# Task to carry out:
Everything from the first line of the data below through the line that contains "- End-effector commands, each" should be written out exactly, please, and nothing more; the pictures stay out.

# Supplied data:
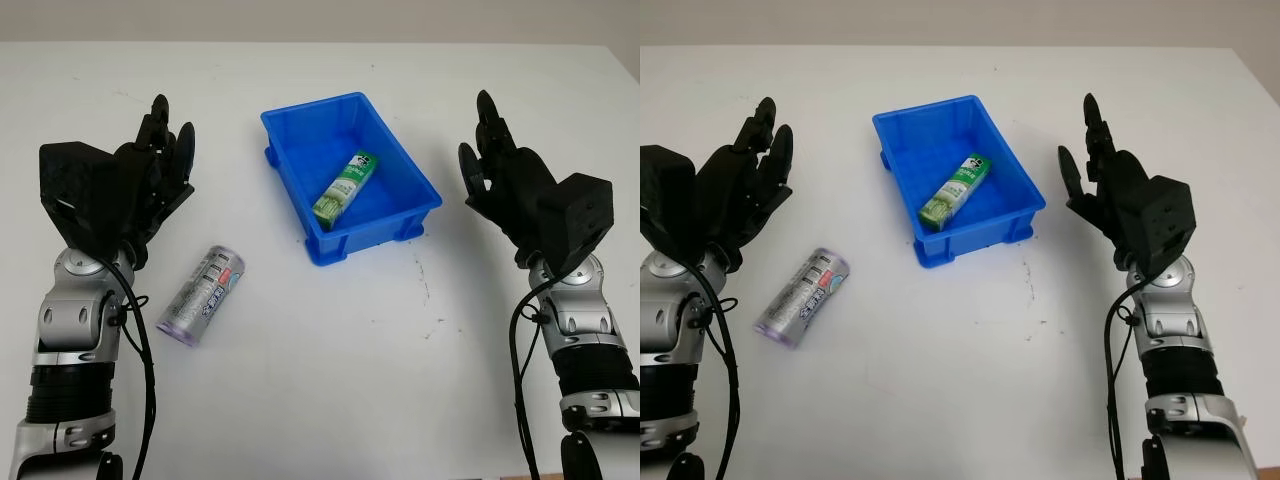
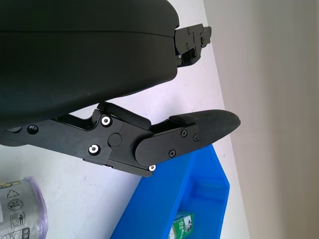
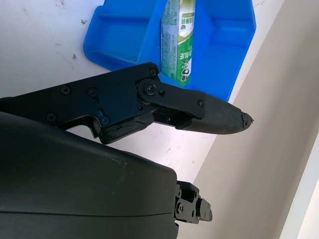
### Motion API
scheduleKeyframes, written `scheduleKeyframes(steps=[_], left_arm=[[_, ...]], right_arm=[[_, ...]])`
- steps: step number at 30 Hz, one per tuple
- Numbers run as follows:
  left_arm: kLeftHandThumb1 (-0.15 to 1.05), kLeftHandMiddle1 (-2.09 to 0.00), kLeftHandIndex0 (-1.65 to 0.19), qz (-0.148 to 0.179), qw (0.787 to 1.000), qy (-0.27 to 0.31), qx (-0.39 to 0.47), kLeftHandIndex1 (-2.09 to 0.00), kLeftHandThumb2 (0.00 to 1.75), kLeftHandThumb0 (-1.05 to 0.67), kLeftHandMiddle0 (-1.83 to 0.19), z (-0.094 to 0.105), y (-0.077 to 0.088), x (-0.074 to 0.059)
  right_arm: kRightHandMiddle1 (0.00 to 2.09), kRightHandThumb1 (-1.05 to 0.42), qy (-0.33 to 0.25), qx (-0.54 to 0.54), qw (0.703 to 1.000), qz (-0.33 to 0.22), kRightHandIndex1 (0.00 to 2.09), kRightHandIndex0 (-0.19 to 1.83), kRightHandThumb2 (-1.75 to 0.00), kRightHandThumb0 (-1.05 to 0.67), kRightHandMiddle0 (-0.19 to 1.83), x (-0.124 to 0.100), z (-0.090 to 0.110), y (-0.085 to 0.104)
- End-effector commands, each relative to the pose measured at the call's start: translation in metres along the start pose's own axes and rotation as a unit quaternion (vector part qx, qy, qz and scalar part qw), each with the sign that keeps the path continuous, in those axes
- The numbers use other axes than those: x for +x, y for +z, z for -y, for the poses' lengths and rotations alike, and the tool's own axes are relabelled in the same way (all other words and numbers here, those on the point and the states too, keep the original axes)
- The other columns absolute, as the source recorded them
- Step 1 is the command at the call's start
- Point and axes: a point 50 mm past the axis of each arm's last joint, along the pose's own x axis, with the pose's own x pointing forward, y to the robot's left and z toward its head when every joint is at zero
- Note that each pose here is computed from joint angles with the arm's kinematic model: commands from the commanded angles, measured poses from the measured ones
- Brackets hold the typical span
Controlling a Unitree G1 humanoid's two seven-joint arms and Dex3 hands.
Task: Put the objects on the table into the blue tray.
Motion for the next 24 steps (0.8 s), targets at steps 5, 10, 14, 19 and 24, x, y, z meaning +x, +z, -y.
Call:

# Written answer:
### Motion API
scheduleKeyframes, written `scheduleKeyframes(steps=[_], left_arm=[[_, ...]], right_arm=[[_, ...]])`
- steps: step number at 30 Hz, one per tuple
- Numbers run as follows:
  left_arm: kLeftHandThumb1 (-0.15 to 1.05), kLeftHandMiddle1 (-2.09 to 0.00), kLeftHandIndex0 (-1.65 to 0.19), qz (-0.148 to 0.179), qw (0.787 to 1.000), qy (-0.27 to 0.31), qx (-0.39 to 0.47), kLeftHandIndex1 (-2.09 to 0.00), kLeftHandThumb2 (0.00 to 1.75), kLeftHandThumb0 (-1.05 to 0.67), kLeftHandMiddle0 (-1.83 to 0.19), z (-0.094 to 0.105), y (-0.077 to 0.088), x (-0.074 to 0.059)
  right_arm: kRightHandMiddle1 (0.00 to 2.09), kRightHandThumb1 (-1.05 to 0.42), qy (-0.33 to 0.25), qx (-0.54 to 0.54), qw (0.703 to 1.000), qz (-0.33 to 0.22), kRightHandIndex1 (0.00 to 2.09), kRightHandIndex0 (-0.19 to 1.83), kRightHandThumb2 (-1.75 to 0.00), kRightHandThumb0 (-1.05 to 0.67), kRightHandMiddle0 (-0.19 to 1.83), x (-0.124 to 0.100), z (-0.090 to 0.110), y (-0.085 to 0.104)
- End-effector commands, each relative to the pose measured at the call's start: translation in metres along the start pose's own axes and rotation as a unit quaternion (vector part qx, qy, qz and scalar part qw), each with the sign that keeps the path continuous, in those axes

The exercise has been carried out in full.